⟨
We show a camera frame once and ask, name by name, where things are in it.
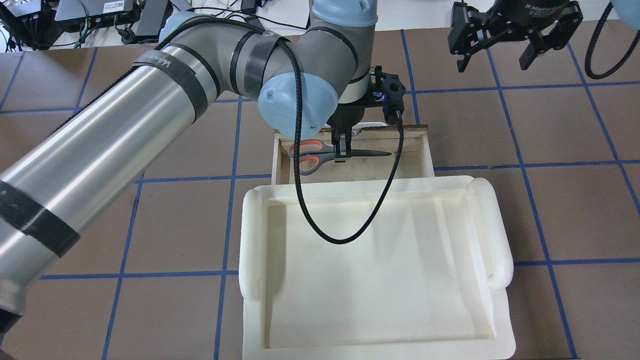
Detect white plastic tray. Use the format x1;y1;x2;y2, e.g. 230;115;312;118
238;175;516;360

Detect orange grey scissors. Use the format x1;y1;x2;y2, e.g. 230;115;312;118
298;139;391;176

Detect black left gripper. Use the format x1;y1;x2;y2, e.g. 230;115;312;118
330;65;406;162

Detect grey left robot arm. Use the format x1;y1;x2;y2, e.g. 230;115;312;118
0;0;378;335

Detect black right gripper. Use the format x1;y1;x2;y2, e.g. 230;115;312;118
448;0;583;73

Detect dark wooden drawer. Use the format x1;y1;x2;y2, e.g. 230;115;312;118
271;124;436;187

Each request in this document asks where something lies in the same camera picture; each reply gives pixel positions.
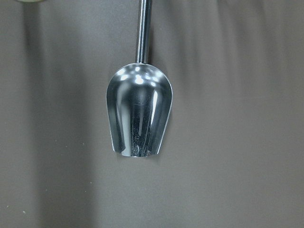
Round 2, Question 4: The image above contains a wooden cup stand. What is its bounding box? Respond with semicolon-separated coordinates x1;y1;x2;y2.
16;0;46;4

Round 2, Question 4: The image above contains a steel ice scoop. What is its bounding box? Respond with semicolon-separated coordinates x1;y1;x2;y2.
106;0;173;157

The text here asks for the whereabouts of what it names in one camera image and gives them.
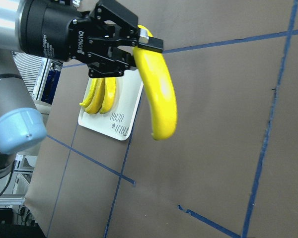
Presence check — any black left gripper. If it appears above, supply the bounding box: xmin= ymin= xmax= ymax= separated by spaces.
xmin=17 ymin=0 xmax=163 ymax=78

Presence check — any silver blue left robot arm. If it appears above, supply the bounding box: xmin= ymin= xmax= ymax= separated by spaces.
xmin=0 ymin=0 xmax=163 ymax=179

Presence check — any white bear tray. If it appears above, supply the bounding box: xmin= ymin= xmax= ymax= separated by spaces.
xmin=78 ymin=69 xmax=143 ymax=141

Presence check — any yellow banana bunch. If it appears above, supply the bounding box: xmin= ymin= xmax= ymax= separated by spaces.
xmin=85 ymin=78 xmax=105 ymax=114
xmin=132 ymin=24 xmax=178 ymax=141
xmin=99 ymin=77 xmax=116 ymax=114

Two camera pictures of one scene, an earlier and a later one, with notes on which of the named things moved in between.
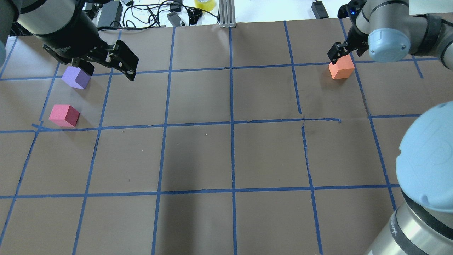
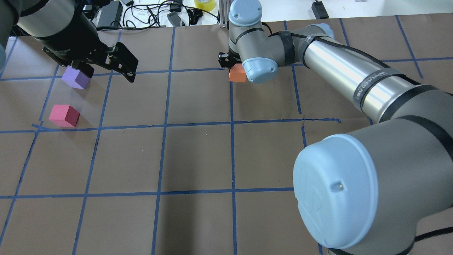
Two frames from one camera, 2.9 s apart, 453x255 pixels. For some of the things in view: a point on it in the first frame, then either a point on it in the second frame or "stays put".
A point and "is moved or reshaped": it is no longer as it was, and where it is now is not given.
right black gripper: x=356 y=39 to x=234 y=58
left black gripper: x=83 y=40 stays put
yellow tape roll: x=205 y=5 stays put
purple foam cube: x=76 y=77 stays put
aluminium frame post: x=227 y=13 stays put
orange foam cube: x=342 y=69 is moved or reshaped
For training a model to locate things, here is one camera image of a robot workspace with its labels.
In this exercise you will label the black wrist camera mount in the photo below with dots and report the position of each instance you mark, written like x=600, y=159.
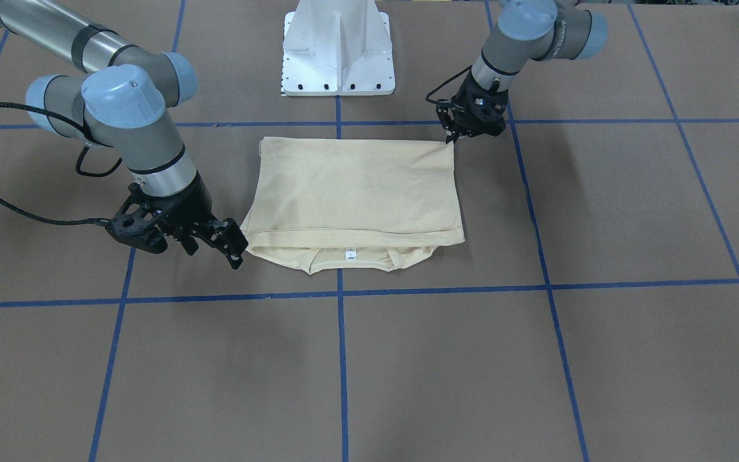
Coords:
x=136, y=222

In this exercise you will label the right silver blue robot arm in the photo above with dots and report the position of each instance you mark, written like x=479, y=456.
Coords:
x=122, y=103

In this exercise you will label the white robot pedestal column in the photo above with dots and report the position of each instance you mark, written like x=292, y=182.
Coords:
⟩
⟨
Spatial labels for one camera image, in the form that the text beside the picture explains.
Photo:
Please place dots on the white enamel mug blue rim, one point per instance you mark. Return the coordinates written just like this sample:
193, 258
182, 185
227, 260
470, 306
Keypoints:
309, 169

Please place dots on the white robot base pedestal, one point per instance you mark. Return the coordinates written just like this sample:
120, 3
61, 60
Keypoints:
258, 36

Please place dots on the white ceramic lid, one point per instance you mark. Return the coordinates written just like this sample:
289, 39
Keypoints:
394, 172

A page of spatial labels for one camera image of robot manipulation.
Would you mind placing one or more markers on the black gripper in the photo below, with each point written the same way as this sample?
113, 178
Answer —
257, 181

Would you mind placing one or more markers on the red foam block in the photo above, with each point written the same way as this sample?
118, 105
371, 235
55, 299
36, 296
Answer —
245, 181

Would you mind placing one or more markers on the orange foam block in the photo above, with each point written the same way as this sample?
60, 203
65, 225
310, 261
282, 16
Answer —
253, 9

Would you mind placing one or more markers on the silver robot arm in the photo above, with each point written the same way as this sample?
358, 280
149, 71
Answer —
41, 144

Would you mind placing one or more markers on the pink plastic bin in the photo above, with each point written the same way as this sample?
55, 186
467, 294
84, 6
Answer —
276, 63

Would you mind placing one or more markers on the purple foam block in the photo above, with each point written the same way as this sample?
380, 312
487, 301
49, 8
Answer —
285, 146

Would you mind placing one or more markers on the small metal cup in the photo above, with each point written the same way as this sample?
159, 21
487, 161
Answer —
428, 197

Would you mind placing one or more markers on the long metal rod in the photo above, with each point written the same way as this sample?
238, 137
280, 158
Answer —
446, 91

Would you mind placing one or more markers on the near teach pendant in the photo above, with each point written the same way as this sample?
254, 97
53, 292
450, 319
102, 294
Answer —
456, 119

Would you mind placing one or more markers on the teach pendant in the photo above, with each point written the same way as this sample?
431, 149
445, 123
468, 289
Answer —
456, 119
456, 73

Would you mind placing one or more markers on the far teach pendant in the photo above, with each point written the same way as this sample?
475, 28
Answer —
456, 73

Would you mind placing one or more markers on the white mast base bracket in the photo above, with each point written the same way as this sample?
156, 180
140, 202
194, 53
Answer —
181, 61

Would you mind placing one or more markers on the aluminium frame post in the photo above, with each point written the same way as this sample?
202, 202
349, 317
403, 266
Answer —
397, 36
⟩
* **What this task involves**: Above are the records; please give again, exactly and in full, only the lines that run from the line with "Each request in" through the line with "In this exercise you will label the black", with no pictures.

* **Completed exercise**:
Each request in this document asks where something lies in the same camera picture; each reply gives pixel positions.
Round 2, Question 4: The image above contains a wooden cup stand. What is its bounding box? Respond with semicolon-separated coordinates x1;y1;x2;y2.
16;0;46;4

Round 2, Question 4: The image above contains a steel ice scoop. What is its bounding box? Respond with semicolon-separated coordinates x1;y1;x2;y2.
106;0;173;157

The text here asks for the whereabouts of what it names in one camera image and gives them.
Presence check — any black left gripper. If it appears above, supply the bounding box: xmin= ymin= xmax= ymax= separated by spaces.
xmin=17 ymin=0 xmax=163 ymax=78

Presence check — any silver blue left robot arm. If it appears above, supply the bounding box: xmin= ymin= xmax= ymax= separated by spaces.
xmin=0 ymin=0 xmax=163 ymax=179

Presence check — any white bear tray. If it appears above, supply the bounding box: xmin= ymin= xmax= ymax= separated by spaces.
xmin=78 ymin=69 xmax=143 ymax=141

Presence check — any yellow banana bunch. If it appears above, supply the bounding box: xmin= ymin= xmax= ymax= separated by spaces.
xmin=85 ymin=78 xmax=105 ymax=114
xmin=132 ymin=24 xmax=178 ymax=141
xmin=99 ymin=77 xmax=116 ymax=114

Two camera pictures of one scene, an earlier and a later one, with notes on which of the named things moved in between.
Two frames from one camera, 2.9 s apart, 453x255 pixels. For some of the things in view: a point on it in the first frame, then either a point on it in the second frame or "stays put".
A point and "is moved or reshaped": it is no longer as it was, and where it is now is not given.
right black gripper: x=356 y=39 to x=234 y=58
left black gripper: x=83 y=40 stays put
yellow tape roll: x=205 y=5 stays put
purple foam cube: x=76 y=77 stays put
aluminium frame post: x=227 y=13 stays put
orange foam cube: x=342 y=69 is moved or reshaped
For training a model to locate things, here is one camera image of a robot workspace with its labels.
In this exercise you will label the black wrist camera mount in the photo below with dots and report the position of each instance you mark, written like x=600, y=159.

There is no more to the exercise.